Жанаев согласился безоговорочно. Но старый винтарь все же проверил. Нормально все работало. Дед, впрочем, тоже карабинчик сноровисто проверил. Даже затвор разобрал-собрал, проверил пружину в магазине, отсечка-отражатель, точно повторив все, что делал Жанаев. Но не для того, чтобы как-то ущемить, а просто потому, что так положено у грамотных людей. Оставили ему еще четыре обоймы с темно-медными патронами. Петров выклянчил у строгого Семенова половину парашюта — тоже подарили. И пошли. И старались не оборачиваться. А в голове у Семенова вертелось негромко сказанные перед прощанием слова Евграфа Филипповича:
— Вы если фронт не догоните — возвращайтесь. Мы вам рады будем. А тебе, парень — особенно.
Может быть, еще и поэтому Семенов старался уйти подальше — от соблазна. Шли достаточно быстро, даже потомок втянулся и пер по лесу, башмаки обмялись по ноге и не терли.
Марш — он мозги от мыслей чистит, втягиваешься, идешь как механизм. День прошли спокойно, места были глуховаты, немцев и не слышно было, правда, на нескольких дорогах, что перескакивали с опаской, видны были свежие следы шин. Переночевали спокойно, плотно перед этим поужинав и пообедав заодно уж свежими харчами, что деревенские с собой надавали довольно щедро: курица вареная, яйца вкрутую, лук, чеснок, хлеб свежий, огурцы. И на следующий день шли ходко, пока не услышали далекую пальбу. Теперь Семенов пошел уже осторожно, периодически останавливаясь и давая знак остальным, чтобы дали послушать, что вокруг творится. И ведь сработало — услышал негромкий звяк сбоку. Сначала подумал обойти стороной, но тут Петров подкрался поближе и прошептал:
— Кто-то гаечным ключом что — то делает. Зуб даю! Наверное, наши.

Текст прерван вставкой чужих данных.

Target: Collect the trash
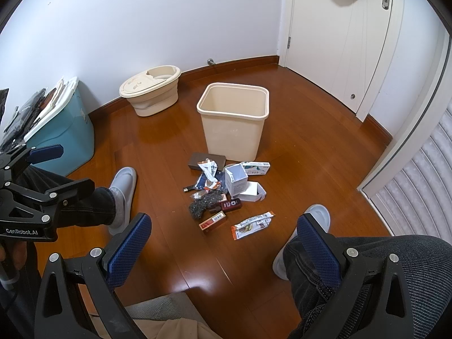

Семенов поморщился. Во-первых, это Петров считал, что он подкрался, на самом — то деле треску от него было как от трактора. Во-вторых, с гаечным ключом вполне так же могли работать и немцы. Правда, пока они там бренчат и лязгают, можно легко подобраться поближе и посмотреть. Кивнув Петрову и приказав не лезть, пока он не разберется что к чему, Семенов сторожко двинул на звук, присматриваясь и прислушиваясь еще старательнее. Те, кто чинит технику — если не совсем уж дурные — должны охрану поставить. И не факт, что просто часового, вполне могут и секрет выдвинуть. И нарываться на секрет никак не охота.
Действительность оказалась куда проще. Тихо прокравшись и аккуратно высунувшись из кустов, так чтобы самому видеть, но быть скрытым листвой, Семенов оглядел небольшую полянку. На ней стоял маленький плавающий разведтанк, а на нем как раз и бренчали чем-то железным двое. Точнее даже не на нем, а в нем, в танковом брюхе.